PAMD: Plausibility-Aware Motion Diffusion Model for Long Dance Generation
Hongsong Wang, Yin Zhu, Qiuxia Lai, Yang Zhang, Guo-Sen Xie, Xin Geng
TL;DR
PAMD tackles long-form, music-to-dance generation with physical plausibility by embedding three physics-aware modules into a diffusion model: Plausible Motion Constraint (PMC) using Neural Distance Fields to constrain poses to a plausible manifold, Prior Motion Guidance (PMG) using a standing pose as a lightweight auxiliary condition, and Motion Refinement with Foot-Ground Contact (MRFC) to reduce foot-skating artifacts.
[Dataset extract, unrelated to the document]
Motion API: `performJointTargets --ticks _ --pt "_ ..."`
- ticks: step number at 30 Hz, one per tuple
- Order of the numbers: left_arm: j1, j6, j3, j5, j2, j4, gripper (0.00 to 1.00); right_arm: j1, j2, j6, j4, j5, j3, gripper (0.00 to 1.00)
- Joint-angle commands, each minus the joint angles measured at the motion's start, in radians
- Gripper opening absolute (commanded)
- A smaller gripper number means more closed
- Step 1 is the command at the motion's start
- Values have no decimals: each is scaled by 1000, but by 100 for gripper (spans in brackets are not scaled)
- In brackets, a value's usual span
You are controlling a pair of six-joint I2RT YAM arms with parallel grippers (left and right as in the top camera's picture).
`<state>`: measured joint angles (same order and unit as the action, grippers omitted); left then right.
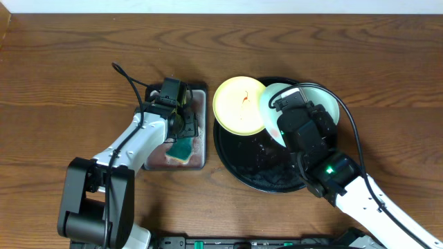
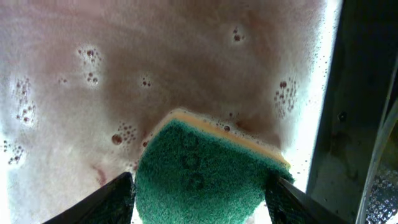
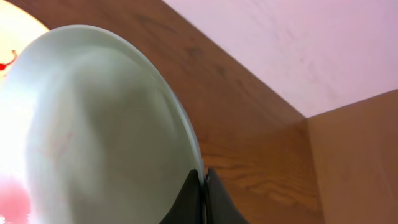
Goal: Clean dirty plates on tray and stack at the side
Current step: 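Carry the pale green plate right and set it on the table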
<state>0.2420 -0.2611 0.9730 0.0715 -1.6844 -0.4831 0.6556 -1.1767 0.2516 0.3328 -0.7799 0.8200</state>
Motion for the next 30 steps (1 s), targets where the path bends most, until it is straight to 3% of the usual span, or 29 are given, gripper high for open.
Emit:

Conditioning on music features and a fixed prior, PAMD denoises sequences from time $t=T$ to $t=0$ with losses including ${\mathcal{L}}_{\text{recon}}$, ${\mathcal{L}}_{\text{joint}}$, ${\mathcal{L}}_{\text{vel}}$, ${\mathcal{L}}_{\text{foot}}$, and ${\mathcal{L}}_{\text{PMC}}$, and leverages classifier-free guidance to amplify conditioning. The approach enables parallel long-dance generation and achieves superior Beat Alignment Score (BAS), physical realism (PFC), and geometry-based diversity (FID$_g$, Div$_g$) on the AIST++ dataset, with user studies indicating strong perceptual preference. Ablation experiments validate the complementary roles of PMC, PMG, and MRFC, showing notable improvements when all three components are combined. This work advances practical, music-driven human motion generation by enforcing explicit physical plausibility and efficient long-horizon generation, with potential applications in automatic dance creation and editing.
Abstract
Computational dance generation is crucial in many areas, such as art, human-computer interaction, virtual reality, and digital entertainment, particularly for generating coherent and expressive long dance sequences. Diffusion-based music-to-dance generation has made significant progress, yet existing methods still struggle to produce physically plausible motions. To address this, we propose Plausibility-Aware Motion Diffusion (PAMD), a framework for generating dances that are both musically aligned and physically realistic. The core of PAMD lies in the Plausible Motion Constraint (PMC), which leverages Neural Distance Fields (NDFs) to model the actual pose manifold and guide generated motions toward a physically valid pose manifold. To provide more effective guidance during generation, we incorporate Prior Motion Guidance (PMG), which uses standing poses as auxiliary conditions alongside music features. To further enhance realism for complex movements, we introduce the Motion Refinement with Foot-ground Contact (MRFC) module, which addresses foot-skating artifacts by bridging the gap between the optimization objective in linear joint position space and the data representation in nonlinear rotation space. Extensive experiments show that PAMD significantly improves musical alignment and enhances the physical plausibility of generated motions. This project page is available at: https://mucunzhuzhu.github.io/PAMD-page/.